WORK TO COMPLETE — Repeat the lines below exactly as written, please, from the line with "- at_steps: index" to the line with "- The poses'", both lines included, and no others.

***** SUPPLIED MATERIAL *****

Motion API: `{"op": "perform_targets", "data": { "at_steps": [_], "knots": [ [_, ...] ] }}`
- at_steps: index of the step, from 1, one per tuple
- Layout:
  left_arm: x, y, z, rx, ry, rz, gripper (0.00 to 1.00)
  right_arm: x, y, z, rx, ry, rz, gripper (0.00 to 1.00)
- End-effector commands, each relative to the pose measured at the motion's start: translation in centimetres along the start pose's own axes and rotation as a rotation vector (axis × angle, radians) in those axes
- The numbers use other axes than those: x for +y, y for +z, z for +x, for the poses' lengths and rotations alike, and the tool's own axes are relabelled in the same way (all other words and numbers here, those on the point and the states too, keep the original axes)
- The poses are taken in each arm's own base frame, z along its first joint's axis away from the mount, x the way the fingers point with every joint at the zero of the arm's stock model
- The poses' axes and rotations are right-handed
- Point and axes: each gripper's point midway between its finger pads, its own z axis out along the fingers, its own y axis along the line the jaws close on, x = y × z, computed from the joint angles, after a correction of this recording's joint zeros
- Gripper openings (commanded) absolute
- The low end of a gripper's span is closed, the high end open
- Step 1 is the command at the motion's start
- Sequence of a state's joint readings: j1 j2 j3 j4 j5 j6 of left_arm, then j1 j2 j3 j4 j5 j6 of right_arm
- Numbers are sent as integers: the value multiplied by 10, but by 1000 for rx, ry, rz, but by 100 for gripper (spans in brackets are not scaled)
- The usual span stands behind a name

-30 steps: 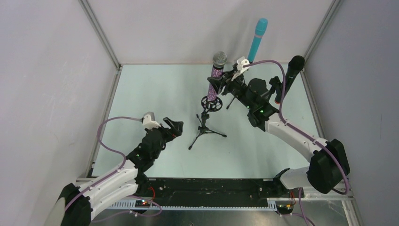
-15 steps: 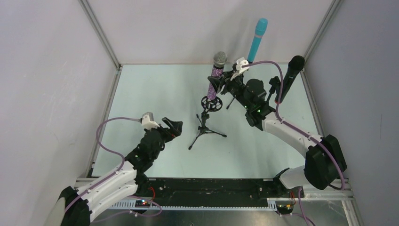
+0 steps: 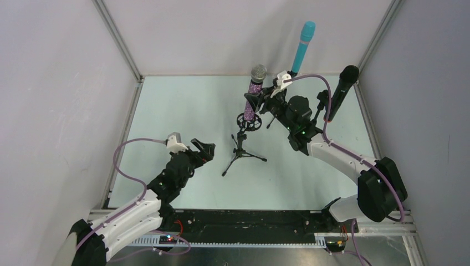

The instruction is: Attach the microphones to the stand

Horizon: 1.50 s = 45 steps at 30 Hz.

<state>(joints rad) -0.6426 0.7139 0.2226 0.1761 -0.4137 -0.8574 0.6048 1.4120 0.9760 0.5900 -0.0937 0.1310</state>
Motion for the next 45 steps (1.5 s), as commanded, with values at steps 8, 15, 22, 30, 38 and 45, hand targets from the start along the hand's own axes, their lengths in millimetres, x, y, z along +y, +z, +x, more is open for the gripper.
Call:
{"op": "perform_targets", "data": {
  "at_steps": [8,15,22,30,38,45],
  "knots": [
    [-10,4,-8,-12,-28,8,100,0,-6,-18,-77,0,3,0],
    [-12,6,-5,8,-22,7,100,1,-13,-21,-84,-7,1,0],
    [-14,7,-3,23,-20,9,100,8,-18,-19,-82,-17,-36,0],
    [-13,7,-1,29,-17,4,100,27,-27,-20,-91,-54,-153,0],
    [-12,7,0,33,-22,4,100,33,-32,-18,-71,-88,-194,0],
    [-12,6,0,36,-25,4,100,18,-29,-10,-47,-60,-124,0]
  ]
}}
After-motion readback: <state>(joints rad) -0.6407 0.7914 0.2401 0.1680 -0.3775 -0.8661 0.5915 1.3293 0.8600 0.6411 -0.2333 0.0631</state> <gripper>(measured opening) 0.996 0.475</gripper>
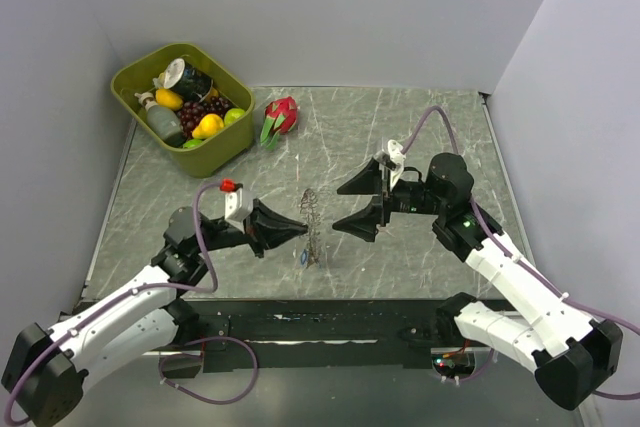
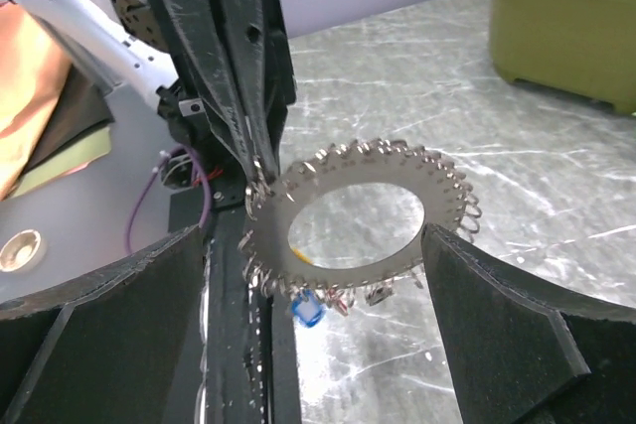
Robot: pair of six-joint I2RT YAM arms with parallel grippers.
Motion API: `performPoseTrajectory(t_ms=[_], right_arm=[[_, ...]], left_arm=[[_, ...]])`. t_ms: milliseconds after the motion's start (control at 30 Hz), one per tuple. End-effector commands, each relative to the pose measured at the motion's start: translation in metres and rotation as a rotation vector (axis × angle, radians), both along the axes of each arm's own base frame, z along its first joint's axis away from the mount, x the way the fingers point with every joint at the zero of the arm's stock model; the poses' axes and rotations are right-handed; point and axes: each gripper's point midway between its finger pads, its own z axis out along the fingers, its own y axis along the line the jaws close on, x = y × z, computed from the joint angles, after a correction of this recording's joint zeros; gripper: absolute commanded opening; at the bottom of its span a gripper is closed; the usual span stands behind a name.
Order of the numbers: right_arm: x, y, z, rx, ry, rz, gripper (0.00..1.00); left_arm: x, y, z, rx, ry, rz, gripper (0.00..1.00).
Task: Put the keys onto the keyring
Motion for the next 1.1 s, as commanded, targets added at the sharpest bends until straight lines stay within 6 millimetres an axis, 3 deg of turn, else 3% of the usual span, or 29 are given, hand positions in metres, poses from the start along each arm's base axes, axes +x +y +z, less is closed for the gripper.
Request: performPoseTrajectory(t_ms=[0, 367, 633, 800, 1067], right_arm=[[-0.003, 0.001, 0.011, 0.012, -0.048, 0.042, 0.97], [0.006, -0.001, 0.001, -0.016, -0.037, 0.000, 1.00], [0.009, -0.003, -0.003, -0.020, -0.030, -0.031, 1.00], [-0.010, 0.000, 0.005, 0.014, -0.040, 0.079, 0.99], [-0.043, 0.016, 0.027, 0.071, -0.045, 0.274, 0.86]], left_arm=[[-0.016, 0.008, 0.024, -0.058, -0.286, -0.022, 0.01], [-0.038, 0.015, 0.018, -0.035, -0.587, -0.026, 0.01], [-0.039, 0.014, 0.017, -0.095, -0.504, -0.016, 0.01], [-0.037, 0.018, 0.026, -0.215, -0.459, 0.020, 0.01], [-0.039, 0.019, 0.036, -0.290, -0.449, 0.010, 0.01]])
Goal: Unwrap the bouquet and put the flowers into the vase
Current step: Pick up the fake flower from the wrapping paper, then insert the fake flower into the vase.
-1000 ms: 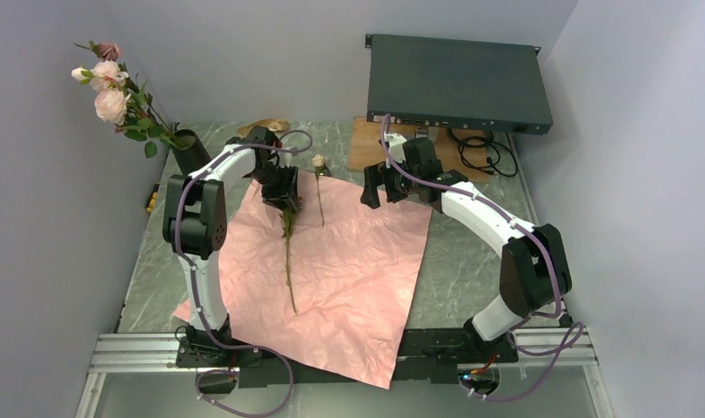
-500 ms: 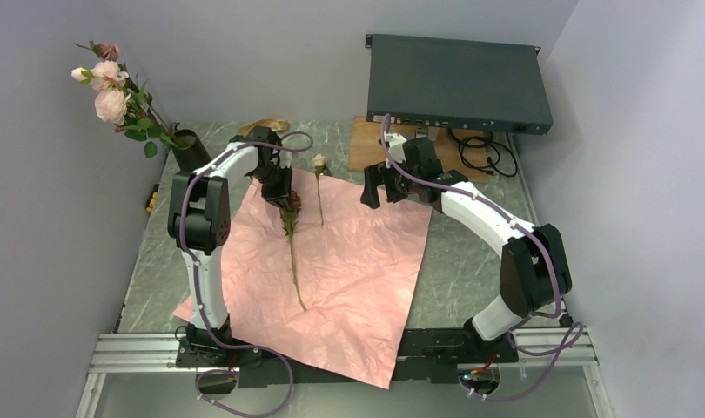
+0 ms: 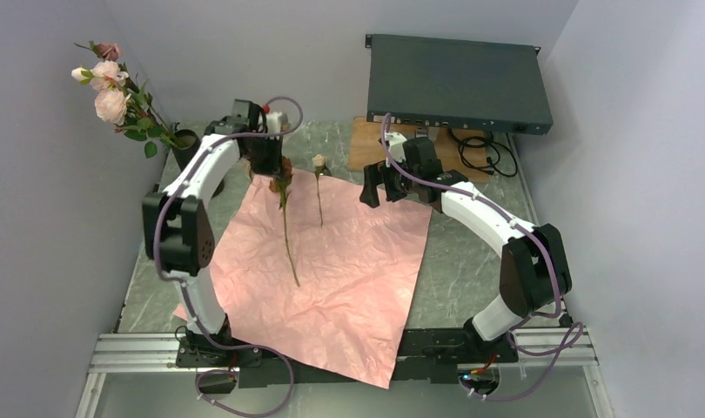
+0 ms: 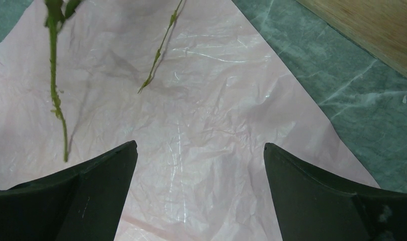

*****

ANSWER —
- at_steps: index of the step, from 1, one per tuple
- Layout:
  left_arm: x, y, z, rx, ry, rz, gripper (0.00 to 1.00)
  right_arm: x, y, z, rx, ry, rz, gripper (0.00 to 1.00)
- End-effector commands, each relative to the pose measured at the motion's start: translation in centimetres along the start pose's own axes and rotation as a rotation vector (axis × angle, radians) in those axes
- The numbers use other axes than those: x for +y, y for +z, z for +x, for the poses' lengths and rotations alike, and the tool's own axes are relabelled in the same way (all other words and numbers here, those on the point and the states too, keep the original axes)
- The poses are taken in each arm's own base frame, z along its first joint's axis away from the mount, x the way the fingers point with every joint at the zero of the arm's stock model
- The poses' axes and rotations are right-handed

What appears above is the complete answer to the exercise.